Twelve primary sporting organisations - covering athletes in soccer, basketball, netball, swimming, biking, hockey and other individuals - have agreed to finish all current and potential alcoholic beverages sponsorship agreements.
In exchange, the teams will discuss $25 million in replacement authorities funding obtained from new Alcopops tax revenues.
But the nation's largest sports activities organisations - AFL, NRL and Cricket Australia - haven't nevertheless signed as much as the brand new system, prompting liquor abuse authorities to push coach bags for any comparable tactic.
"We urge the remaining sports activities such as AFL, NRL and cricket to start discussions with the federal government as to how they too can move away from their current role in exposing children to alcoholic beverages promotion," said Professor Mike Daube, co-chair of the National Alliance for Action on Liquor.
Sports Minister Kate Lundy, who announced the "Be The Influence" technique yesterday, said more sporting groups were not part of the initiative partly due to funding issues.
"With $25 million available, gucci shoes this is the best we can do," she told reporters in Melbourne.
She did, having said that, praise the three big leagues coach outlet store online for their own efforts in trying to reduce binge drinking.
"The issue here is that they are all carrying a responsible drinking message," she said.
Last week, the AFL announced a 10-year extension to a significant sponsorship deal with Carlton United Brewers.
Cricket Australia has been sponsored by VB for years while the NRL has commercial partnerships with Fosters and Diageo, which makes Bundaberg Rum.
These kinds of funding arrangements, on the other hand, are now being questioned by some athletes.
"It would be an easy option to turn on the alcohol companies," said Olympic swimming champion Geoff Huegill, who supports Swimming Australia's decision to join the govt gucci bags initiative.
"Back in the 80s you had the tobacco companies that were doing the same things as well.
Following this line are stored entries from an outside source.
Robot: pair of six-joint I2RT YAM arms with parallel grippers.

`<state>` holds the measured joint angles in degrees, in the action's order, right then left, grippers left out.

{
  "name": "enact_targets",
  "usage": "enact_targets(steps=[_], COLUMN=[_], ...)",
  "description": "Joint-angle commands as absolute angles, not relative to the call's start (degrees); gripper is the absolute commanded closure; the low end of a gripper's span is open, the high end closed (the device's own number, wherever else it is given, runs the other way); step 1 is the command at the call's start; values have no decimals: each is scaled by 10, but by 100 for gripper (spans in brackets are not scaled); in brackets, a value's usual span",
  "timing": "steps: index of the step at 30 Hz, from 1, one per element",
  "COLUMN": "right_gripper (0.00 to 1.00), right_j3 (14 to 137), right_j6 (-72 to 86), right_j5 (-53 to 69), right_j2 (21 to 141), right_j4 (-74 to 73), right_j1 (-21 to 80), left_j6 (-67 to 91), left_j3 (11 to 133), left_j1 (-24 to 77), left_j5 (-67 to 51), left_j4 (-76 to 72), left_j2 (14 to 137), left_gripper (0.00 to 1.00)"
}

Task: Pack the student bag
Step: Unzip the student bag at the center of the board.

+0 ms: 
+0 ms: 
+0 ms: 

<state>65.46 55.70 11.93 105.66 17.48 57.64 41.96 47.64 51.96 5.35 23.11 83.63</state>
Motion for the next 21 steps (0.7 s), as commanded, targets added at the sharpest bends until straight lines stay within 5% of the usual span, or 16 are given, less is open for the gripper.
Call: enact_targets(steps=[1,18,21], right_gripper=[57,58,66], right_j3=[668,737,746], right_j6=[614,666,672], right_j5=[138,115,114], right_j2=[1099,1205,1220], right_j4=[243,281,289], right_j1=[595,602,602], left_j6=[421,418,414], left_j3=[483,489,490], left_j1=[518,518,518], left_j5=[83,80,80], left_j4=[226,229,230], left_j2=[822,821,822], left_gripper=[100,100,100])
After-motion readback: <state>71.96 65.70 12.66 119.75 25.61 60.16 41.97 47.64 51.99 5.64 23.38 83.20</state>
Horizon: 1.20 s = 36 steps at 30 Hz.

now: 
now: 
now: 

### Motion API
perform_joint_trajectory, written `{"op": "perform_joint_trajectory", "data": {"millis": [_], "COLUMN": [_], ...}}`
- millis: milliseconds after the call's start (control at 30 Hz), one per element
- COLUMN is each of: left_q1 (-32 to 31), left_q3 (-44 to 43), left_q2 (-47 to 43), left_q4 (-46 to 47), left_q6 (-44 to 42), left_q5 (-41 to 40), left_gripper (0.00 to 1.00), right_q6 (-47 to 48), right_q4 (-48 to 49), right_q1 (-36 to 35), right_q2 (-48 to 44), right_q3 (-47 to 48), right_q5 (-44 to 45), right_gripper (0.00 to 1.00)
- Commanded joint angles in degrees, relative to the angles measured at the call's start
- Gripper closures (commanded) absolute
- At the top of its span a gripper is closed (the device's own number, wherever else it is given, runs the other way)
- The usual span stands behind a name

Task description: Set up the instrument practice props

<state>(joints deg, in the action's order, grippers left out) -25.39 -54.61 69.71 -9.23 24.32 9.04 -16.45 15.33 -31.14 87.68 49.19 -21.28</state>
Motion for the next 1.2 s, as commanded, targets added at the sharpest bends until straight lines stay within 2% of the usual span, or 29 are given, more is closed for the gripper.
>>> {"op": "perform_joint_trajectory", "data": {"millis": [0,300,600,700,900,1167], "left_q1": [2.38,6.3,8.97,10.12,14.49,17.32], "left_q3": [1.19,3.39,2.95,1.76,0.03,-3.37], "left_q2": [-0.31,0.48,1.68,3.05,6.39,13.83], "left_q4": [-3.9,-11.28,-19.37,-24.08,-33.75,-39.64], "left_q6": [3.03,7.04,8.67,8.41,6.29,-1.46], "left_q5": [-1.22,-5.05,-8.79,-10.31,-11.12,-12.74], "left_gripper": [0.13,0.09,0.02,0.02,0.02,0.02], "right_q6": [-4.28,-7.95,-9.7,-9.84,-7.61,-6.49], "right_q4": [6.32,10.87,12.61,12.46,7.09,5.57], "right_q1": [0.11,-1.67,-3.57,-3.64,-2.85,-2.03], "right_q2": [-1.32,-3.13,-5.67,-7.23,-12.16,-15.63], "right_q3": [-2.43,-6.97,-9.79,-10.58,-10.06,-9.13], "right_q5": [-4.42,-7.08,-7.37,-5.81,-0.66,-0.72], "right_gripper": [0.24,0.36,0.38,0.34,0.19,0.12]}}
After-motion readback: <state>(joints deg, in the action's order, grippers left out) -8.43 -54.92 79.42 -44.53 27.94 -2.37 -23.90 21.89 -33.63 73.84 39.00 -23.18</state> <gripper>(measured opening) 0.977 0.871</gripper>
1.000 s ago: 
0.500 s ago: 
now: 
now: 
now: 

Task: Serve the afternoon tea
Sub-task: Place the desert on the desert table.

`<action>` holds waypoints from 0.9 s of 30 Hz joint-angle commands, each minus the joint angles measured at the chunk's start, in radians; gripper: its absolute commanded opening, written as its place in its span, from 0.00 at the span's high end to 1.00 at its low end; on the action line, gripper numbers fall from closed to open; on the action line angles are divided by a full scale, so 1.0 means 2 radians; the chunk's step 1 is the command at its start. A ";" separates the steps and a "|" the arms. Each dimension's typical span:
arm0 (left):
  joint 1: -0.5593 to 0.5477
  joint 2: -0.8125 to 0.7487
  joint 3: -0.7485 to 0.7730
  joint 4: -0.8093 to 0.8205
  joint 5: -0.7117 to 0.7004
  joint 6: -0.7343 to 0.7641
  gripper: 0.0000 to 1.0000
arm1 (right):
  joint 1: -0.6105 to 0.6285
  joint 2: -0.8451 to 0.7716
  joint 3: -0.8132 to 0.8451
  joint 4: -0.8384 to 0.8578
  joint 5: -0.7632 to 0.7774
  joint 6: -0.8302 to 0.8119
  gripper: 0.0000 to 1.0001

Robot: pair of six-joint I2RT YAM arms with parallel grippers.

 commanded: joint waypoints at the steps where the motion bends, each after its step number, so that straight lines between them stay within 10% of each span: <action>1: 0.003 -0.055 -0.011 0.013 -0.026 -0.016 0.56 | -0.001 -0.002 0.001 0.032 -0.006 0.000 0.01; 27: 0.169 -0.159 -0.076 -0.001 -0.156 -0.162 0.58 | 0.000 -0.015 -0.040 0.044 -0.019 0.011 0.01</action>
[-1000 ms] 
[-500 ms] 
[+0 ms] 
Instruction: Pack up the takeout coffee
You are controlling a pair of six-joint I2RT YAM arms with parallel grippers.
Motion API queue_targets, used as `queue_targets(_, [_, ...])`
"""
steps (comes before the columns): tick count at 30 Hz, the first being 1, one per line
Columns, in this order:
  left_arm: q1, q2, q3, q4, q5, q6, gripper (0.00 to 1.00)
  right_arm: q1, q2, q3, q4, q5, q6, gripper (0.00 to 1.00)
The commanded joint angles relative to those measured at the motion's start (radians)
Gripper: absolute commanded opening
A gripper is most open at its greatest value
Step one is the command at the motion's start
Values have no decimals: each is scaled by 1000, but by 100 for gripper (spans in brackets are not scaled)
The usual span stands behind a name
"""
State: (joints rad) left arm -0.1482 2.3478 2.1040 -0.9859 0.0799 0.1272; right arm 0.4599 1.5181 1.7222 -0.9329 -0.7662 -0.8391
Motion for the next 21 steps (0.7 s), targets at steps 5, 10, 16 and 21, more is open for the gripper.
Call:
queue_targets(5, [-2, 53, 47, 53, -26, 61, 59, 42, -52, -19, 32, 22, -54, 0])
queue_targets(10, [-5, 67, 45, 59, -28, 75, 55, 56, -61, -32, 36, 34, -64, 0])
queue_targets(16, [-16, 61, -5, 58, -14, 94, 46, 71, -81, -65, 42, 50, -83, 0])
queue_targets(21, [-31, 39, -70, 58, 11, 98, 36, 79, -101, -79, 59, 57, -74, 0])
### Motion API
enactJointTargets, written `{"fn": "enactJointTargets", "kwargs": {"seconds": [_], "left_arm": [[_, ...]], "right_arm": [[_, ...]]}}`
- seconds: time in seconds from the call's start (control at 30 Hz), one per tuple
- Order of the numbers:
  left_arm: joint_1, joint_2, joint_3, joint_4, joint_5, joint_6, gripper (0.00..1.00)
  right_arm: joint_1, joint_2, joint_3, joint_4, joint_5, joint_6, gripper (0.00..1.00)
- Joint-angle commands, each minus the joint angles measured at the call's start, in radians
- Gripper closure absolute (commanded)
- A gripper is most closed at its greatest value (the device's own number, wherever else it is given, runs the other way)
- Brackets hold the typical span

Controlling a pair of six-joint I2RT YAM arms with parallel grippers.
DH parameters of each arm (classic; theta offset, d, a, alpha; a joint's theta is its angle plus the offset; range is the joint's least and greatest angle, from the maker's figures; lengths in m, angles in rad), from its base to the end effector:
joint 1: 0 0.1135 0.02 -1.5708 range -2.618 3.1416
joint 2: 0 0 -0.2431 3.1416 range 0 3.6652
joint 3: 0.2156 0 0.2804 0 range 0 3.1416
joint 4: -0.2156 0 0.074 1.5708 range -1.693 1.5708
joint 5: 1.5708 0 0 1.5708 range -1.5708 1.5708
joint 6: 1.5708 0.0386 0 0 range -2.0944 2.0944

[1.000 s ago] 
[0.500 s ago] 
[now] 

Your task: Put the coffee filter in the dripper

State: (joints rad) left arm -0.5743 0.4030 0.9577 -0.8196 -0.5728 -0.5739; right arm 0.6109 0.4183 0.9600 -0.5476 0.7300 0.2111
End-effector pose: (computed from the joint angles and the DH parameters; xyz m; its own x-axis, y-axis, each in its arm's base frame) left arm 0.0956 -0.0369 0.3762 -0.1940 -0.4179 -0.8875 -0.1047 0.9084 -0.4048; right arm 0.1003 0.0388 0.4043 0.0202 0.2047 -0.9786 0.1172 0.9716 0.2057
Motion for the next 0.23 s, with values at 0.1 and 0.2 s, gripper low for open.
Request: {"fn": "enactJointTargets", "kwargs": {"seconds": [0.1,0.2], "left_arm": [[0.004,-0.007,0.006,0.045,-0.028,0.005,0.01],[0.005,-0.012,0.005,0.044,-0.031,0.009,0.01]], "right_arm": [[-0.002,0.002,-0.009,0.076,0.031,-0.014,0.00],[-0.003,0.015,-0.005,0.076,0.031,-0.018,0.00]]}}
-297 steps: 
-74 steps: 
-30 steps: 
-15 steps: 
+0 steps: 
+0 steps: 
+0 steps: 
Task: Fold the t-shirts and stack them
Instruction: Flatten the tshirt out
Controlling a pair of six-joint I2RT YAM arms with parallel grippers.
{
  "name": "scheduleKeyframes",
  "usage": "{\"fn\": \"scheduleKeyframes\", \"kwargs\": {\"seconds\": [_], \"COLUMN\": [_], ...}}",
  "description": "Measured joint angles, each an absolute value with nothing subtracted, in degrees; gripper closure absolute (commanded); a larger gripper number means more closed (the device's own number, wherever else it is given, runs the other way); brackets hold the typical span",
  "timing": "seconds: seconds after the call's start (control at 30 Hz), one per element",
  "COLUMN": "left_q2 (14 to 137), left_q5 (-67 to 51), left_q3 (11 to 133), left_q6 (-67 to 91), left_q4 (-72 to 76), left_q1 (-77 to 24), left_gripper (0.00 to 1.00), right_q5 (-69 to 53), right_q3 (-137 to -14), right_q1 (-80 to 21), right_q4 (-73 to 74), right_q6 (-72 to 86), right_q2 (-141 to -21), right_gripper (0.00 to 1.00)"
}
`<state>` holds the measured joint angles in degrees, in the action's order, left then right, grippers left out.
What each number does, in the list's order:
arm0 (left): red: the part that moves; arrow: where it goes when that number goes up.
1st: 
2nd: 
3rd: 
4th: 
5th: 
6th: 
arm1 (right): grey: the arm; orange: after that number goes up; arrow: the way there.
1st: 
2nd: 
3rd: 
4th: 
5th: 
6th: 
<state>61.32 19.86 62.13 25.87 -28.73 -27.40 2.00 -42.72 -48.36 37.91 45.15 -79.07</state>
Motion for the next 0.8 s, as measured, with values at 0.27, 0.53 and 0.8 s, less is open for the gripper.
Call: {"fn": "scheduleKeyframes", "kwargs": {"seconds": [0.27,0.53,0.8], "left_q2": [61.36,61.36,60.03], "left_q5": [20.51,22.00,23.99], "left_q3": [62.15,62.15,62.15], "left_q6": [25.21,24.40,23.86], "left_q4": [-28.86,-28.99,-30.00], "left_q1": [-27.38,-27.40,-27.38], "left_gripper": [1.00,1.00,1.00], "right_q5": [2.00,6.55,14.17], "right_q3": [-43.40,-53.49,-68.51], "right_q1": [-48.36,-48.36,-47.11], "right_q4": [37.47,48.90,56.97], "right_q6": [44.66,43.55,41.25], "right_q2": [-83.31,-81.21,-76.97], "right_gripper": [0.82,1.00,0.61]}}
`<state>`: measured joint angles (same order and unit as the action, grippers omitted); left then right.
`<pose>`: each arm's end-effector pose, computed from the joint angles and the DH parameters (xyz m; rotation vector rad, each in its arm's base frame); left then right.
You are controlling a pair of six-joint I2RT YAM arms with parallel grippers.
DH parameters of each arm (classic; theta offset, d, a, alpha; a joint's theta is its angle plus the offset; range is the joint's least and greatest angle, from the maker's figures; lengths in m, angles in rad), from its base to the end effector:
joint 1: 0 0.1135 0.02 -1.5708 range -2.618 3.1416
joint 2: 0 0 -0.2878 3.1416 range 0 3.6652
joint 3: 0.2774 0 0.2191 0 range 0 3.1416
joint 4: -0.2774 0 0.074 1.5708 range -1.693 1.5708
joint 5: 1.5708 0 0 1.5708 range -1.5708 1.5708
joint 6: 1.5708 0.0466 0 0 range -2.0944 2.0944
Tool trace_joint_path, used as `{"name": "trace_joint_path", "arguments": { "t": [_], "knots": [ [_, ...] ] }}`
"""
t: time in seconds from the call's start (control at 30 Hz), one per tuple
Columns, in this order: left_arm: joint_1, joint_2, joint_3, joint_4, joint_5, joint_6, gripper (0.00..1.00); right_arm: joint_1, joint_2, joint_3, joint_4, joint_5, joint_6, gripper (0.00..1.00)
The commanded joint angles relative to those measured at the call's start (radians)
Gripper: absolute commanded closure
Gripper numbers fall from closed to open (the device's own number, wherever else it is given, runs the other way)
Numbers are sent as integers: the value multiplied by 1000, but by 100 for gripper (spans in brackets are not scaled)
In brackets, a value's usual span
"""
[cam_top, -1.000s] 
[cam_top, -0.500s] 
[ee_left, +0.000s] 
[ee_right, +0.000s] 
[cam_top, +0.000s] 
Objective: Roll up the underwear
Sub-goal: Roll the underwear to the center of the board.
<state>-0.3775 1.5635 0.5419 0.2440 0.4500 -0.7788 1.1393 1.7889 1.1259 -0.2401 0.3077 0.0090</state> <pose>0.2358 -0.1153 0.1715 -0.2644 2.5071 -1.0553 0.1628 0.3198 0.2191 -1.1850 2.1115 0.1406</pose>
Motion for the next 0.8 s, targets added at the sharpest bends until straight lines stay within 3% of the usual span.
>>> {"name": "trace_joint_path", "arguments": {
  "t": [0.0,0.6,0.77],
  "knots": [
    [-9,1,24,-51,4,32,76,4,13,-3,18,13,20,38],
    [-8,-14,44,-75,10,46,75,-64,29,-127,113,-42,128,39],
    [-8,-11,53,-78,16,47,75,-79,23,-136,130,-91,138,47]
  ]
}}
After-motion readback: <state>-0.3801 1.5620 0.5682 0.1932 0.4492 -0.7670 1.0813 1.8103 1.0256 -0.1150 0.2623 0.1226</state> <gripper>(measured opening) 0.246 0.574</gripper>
From stamping that out, we've had massive change."
Football Federation of Australia CEO Ben Buckley says his organisation is proud to take a leadership role in reducing alcohol abuse.
But NRL spokesman John Brady said he hoped the authorities would invest more funding in harm prevention groups rather than target sports activities sponsorship programs.
"Trying to ban alcoholic gucci outlet online beverages sponsorship isn't going to achieve anything," he said.
Australian Medical Association president Dr Steve Hambleton urged big sporting codes to realise the days of accepting cash from liquor companies were quickly coming to an finish.